(Saved entries)
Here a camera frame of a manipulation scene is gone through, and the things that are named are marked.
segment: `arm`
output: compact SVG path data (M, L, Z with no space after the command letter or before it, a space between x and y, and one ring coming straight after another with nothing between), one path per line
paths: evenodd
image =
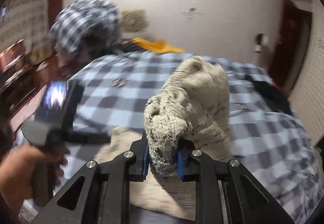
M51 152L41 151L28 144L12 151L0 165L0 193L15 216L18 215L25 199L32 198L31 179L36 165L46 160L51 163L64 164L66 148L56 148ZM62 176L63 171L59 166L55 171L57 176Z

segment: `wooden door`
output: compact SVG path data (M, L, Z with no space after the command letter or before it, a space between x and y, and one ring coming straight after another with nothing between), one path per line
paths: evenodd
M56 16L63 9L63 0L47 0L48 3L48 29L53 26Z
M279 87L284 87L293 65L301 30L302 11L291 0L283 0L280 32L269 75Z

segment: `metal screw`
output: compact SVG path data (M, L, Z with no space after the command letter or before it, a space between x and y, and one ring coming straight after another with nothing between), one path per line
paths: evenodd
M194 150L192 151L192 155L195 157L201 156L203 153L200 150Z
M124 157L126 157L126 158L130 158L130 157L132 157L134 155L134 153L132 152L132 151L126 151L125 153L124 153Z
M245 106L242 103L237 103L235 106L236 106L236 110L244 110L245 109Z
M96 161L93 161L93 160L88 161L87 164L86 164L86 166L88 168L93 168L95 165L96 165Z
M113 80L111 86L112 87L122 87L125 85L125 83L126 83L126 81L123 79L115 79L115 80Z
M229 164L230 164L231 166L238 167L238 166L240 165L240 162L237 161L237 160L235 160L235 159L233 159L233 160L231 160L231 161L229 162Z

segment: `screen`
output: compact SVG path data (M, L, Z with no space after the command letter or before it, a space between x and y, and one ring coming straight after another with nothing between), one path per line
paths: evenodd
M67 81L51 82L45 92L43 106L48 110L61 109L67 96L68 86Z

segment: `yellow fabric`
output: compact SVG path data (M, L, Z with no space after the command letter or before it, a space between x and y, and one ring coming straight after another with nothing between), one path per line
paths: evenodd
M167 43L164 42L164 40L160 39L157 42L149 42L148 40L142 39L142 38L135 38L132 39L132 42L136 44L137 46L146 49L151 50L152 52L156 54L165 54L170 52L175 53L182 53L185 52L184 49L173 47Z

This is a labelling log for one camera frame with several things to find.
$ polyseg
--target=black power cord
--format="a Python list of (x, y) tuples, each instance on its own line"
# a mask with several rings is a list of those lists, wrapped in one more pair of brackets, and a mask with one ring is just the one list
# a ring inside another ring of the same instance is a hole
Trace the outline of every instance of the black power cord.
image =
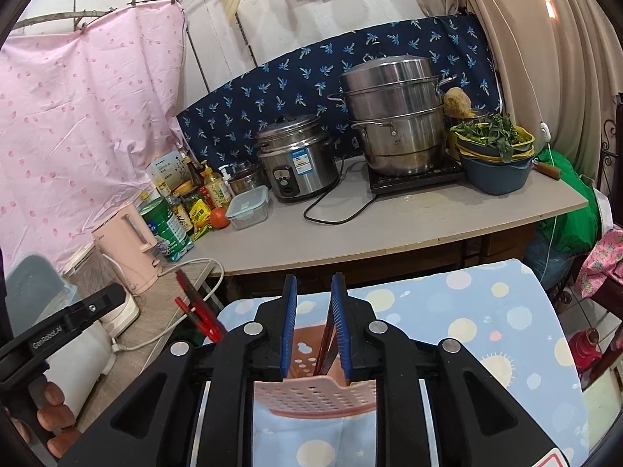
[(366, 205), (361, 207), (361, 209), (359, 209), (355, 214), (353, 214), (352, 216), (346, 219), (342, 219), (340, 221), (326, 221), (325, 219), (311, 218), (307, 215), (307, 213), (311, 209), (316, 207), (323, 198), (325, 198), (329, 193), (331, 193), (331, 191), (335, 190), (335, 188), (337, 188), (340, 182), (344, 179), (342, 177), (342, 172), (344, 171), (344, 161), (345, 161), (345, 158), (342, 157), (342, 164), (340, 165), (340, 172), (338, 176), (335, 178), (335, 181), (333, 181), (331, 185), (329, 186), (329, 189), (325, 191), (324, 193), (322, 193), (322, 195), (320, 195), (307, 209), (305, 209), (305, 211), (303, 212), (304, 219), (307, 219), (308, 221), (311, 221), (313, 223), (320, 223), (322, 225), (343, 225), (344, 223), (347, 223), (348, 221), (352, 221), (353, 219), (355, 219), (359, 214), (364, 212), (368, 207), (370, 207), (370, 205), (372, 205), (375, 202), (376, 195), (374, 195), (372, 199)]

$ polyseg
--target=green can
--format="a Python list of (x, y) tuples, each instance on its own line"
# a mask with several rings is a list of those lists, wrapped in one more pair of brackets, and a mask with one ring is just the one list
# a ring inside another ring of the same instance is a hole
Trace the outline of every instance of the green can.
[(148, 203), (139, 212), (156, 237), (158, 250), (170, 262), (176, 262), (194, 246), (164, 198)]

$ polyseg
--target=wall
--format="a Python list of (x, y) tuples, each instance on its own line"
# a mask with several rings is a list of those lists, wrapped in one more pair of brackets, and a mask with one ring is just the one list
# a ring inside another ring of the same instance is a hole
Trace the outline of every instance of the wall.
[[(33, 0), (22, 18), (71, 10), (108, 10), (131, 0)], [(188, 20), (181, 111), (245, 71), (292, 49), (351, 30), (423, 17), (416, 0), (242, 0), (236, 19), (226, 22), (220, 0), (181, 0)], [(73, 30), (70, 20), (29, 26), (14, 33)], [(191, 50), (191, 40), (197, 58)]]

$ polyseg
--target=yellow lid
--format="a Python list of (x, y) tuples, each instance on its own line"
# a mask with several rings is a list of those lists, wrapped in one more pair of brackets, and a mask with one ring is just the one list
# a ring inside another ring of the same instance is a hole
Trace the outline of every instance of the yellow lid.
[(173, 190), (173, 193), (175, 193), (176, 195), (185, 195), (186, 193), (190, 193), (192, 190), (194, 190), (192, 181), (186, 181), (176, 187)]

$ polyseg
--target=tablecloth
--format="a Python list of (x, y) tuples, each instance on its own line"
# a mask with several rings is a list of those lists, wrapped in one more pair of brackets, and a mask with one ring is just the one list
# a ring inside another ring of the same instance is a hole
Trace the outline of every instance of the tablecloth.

[Problem details]
Go through the records above and copy every line holding the word "target".

[Solved exercise]
--target=black power cord
--target=green can
--target=wall
--target=yellow lid
--target=tablecloth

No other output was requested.